Lucille Mulhall & Governor 1912
World's Champion Roper — America's Greatest Horsewoman — Queen of the Range — and the only woman who ever roped steers competitively with men — Lucille Mulhall held the top spot in contests and vaudeville for twenty years. Will Rogers, friend and teacher, called her the world's greatest rider.

The Congress Of Rough Riders And Ropers

Visiting the Mulhall Ranch in Oklahoma Territory was an experience not to be forgotten by city slickers, who were amazed at the endless acres of rolling ranch land and hundreds of head of cattle, stables of beautiful thoroughbred horses and the fine facilities for training race horses. The sprawling ranch house was beautifully decorated and the hospitality was generously extended. The Mulhalls were a fun loving family who made each guest feel at home.
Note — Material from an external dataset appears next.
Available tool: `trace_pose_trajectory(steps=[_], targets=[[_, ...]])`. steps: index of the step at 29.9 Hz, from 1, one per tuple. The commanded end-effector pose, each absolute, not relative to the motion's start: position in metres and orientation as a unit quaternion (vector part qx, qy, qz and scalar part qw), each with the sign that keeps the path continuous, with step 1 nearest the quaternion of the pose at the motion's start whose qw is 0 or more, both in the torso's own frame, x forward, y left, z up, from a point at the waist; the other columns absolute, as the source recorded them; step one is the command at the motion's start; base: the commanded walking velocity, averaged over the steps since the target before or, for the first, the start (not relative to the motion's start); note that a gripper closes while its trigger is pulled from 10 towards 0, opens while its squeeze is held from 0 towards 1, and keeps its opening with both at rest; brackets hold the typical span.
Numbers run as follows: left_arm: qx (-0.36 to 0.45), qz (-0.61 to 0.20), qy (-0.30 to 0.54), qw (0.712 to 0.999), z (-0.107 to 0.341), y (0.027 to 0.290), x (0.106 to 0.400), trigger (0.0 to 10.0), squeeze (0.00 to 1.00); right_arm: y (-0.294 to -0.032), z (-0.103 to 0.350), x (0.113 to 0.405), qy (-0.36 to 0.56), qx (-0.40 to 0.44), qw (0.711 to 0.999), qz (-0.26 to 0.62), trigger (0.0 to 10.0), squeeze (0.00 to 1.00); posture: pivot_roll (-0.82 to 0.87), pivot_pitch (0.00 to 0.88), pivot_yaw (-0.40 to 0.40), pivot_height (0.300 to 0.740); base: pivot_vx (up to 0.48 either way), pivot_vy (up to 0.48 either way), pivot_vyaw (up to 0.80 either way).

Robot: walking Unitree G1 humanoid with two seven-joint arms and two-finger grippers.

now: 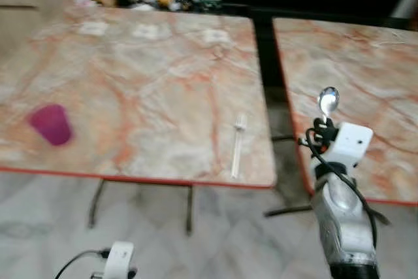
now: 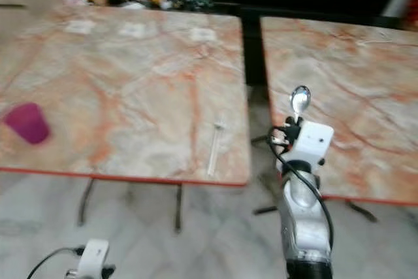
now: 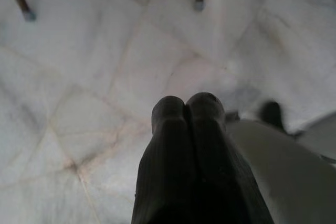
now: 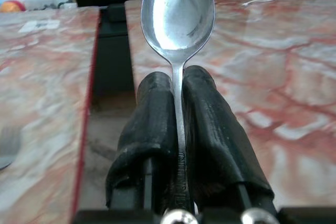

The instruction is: Setting the table

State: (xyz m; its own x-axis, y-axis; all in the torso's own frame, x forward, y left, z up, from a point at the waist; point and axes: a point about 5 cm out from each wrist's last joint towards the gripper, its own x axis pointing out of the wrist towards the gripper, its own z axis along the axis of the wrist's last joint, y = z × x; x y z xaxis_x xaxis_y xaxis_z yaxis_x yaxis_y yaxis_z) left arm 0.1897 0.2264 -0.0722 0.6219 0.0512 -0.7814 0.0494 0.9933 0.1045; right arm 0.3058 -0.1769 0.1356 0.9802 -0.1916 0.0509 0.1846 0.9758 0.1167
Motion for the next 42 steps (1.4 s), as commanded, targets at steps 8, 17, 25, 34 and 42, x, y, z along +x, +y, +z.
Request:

Zack Mulhall was an adulterer who, while married to Mary Agnes, had a relationship that bordered on incestuous with a teenage girl he called his adoptive daughter. Mary Agnes was a pious woman who ignored her husband’s philandering and cheerily raised his mistresses’ children as her own. She even tolerated Zack Mulhall taking his mistress on the road for Wild West shows, where he passed her off to audiences and the press as his daughter. Today he might be accused of statutory rape, but in the twilight days of the American frontier, Mulhall rose to prominence as a cattle baron, entertainment impresario and presidential confidante. Along the way he launched the careers of two western icons, Tom Mix and Will Rogers, and established his daughter as America’s first cowgirl.
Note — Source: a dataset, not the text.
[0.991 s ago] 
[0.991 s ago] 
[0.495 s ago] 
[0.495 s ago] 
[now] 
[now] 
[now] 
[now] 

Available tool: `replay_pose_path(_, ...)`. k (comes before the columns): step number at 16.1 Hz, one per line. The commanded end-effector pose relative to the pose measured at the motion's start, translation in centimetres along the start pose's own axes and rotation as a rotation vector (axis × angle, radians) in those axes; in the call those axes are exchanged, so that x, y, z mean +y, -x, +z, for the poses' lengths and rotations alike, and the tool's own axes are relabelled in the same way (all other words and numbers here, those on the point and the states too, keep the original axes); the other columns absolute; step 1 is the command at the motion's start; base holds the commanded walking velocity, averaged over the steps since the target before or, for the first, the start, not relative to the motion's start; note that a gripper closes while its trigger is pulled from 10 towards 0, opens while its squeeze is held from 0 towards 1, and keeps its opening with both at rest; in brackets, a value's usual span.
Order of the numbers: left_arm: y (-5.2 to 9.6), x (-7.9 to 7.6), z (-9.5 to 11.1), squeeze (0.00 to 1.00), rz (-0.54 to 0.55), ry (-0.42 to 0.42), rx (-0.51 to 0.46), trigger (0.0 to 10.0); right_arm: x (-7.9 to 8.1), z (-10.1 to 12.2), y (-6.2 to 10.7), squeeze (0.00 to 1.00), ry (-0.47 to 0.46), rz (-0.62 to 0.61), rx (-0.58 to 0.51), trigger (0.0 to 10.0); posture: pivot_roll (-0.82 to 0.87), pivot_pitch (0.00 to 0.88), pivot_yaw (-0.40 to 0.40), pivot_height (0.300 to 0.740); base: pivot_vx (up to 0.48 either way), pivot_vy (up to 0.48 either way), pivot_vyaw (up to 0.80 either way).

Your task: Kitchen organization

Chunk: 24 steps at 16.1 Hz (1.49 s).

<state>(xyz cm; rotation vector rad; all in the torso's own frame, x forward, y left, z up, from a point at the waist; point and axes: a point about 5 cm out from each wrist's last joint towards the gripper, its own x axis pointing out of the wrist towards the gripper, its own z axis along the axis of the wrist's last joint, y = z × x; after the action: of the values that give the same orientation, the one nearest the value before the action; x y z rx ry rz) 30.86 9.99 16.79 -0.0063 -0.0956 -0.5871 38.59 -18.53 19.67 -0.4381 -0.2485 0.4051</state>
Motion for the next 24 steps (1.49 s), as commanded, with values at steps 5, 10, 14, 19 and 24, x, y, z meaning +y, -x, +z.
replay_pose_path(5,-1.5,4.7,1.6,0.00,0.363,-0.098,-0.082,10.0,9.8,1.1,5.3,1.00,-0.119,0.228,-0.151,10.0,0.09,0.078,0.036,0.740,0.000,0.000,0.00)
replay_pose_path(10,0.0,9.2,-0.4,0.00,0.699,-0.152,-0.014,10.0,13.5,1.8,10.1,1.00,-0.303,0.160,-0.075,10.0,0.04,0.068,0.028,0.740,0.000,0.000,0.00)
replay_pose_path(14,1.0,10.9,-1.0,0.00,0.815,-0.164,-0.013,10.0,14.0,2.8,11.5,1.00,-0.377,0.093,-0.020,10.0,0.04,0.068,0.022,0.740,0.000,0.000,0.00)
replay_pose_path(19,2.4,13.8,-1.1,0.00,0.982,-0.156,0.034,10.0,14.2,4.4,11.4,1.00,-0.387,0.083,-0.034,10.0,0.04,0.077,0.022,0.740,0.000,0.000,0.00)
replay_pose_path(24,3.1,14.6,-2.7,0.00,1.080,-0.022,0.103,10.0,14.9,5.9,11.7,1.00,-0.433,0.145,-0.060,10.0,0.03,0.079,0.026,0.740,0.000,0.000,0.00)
Zack Mulhall and Mary Agnes were orphans. They married in 1875, when Zack was 28 and Mary Agnes was 16. Together they had eight children—four boys and four girls. Only two daughters survived childhood. One was Agnes, nicknamed "Bossie”; the other was Lucille. They were joined by another orphan, teenager Georgia Smith, whom Zack called his adoptive daughter. Zack met Georgia at a rooming house and took her into the family home. When Georgia became pregnant, Zack settled her in her own home in Kansas City. In 1888 she bore him a son named Charles. In 1895 they had a daughter, Mildred Madeline, named after the twin girls born to Zack and Mary Agnes who had died as infants.

In the Oklahoma land rush of 1889, Zack Mulhall staked his claim to 160 acres, land which would grow into an 80,000-acre cattle ranch in the Indian Territories. The next year he moved Mary Agnes and her two daughters on the claim.

The place where the famous Mulhall family lived was the Mulhall Ranch, which was located fourteen miles north of Guthrie, Oklahoma, on highway 77. Much of the family ranch was unclaimed land. In addition some land was leased. The Mulhall family operated their show and cattle business from this ranch and had many visitors. Some of their famous visitors were President Theodore Roosevelt, and even the outlaw Henry Starr. Geronimo also was an admirer of Lucille's talent and gave her a beaded vest and a decorated Indian bow.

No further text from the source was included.